Challenges and Limitations of a Posteriori Integration
While common and straightforward, there can be significant challenges with a posteriori integration. More specifically, the challenges include the misalignment of data sets and limitations in the information and data available. Within OSM, there have been challenges with timely and synchronous availability of related data sets, resulting in significant delays in releasing results and undertaking integrated analyses by third parties. A posteriori types of integration prohibit logistical and economical efficiencies associated with integrated designs and sacrifice the greater statistical power of aligning sampling dates and methodologies. These deficiencies are not limited to OSM, and previous studies have noted limitations of data availability (Parr et al., 2002; Nilssen et al., 2015), inaccessibility (Liu et al., 2012; Cronmiller and Noble, 2018a), fragmentation (Liu et al., 2012), and incompatibility (Janousek et al., 2019). Incompatability can occur for many reasons, including differences in data types, resolution, or scales (Paul et al., 2000; Teatini et al., 2005; Liu et al., 2012; Bustamante et al., 2016; Cronmiller and Noble, 2018b). Limitations of data quality and accuracy (Teatini et al., 2005; Liu et al., 2012), or lack of familiarity with datasets among third-party users can also affect interoperability.
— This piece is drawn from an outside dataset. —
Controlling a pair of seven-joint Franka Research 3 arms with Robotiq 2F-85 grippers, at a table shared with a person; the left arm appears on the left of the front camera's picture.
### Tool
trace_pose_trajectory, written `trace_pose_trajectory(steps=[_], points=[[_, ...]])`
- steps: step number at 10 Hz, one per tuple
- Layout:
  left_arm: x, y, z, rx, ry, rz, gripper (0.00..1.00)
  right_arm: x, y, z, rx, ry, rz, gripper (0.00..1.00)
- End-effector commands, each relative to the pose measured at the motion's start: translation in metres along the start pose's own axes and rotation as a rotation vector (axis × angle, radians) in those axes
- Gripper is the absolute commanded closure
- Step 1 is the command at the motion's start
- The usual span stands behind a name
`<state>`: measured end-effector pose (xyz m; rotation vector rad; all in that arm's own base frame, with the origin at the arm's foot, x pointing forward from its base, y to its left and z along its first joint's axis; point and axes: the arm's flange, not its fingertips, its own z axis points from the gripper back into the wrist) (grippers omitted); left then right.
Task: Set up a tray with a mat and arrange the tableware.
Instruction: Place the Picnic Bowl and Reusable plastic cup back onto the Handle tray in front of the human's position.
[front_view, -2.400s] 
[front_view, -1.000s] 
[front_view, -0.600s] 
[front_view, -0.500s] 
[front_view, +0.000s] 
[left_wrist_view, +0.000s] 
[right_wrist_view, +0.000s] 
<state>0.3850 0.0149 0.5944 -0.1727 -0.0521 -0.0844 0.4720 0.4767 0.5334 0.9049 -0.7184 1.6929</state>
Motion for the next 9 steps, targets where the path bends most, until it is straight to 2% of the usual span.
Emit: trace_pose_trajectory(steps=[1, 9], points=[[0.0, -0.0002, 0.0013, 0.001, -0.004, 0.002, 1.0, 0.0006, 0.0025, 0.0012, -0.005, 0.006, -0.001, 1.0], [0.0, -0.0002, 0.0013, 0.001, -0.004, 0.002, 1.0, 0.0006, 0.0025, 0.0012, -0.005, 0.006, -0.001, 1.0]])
Challenges with a posteriori interpretation and analyses from the OSR highlight vulnerabilities of using data and information from multiple sources. In the OSR, studies have included, either directly or indirectly, inaccurate details of industrial sites, such as the placement of emission sources like upgrading complexes and the location of facilities and their operational status in the analysis and interpretation (Kurek et al., 2013; Kirk et al., 2014; Alexander and Chambers, 2016; Liggio et al., 2016; Summers et al., 2016; Mundy et al., 2019; Tetreault et al., 2020). Unfamiliarity with other features beyond industrial sources in the study area, such as potentially confounding influences of outboard motors on the accumulation of polyaromatic compounds in the sediments of remote lakes with a fly-in fishing lodge (e.g., Kurek et al., 2013) has also occurred. While the consequences of drawing conclusions based on incorrect information may be innocuous, it can inflate the Type I and Type II error rates and over- or under-report effect sizes which affect priorities in follow-up research.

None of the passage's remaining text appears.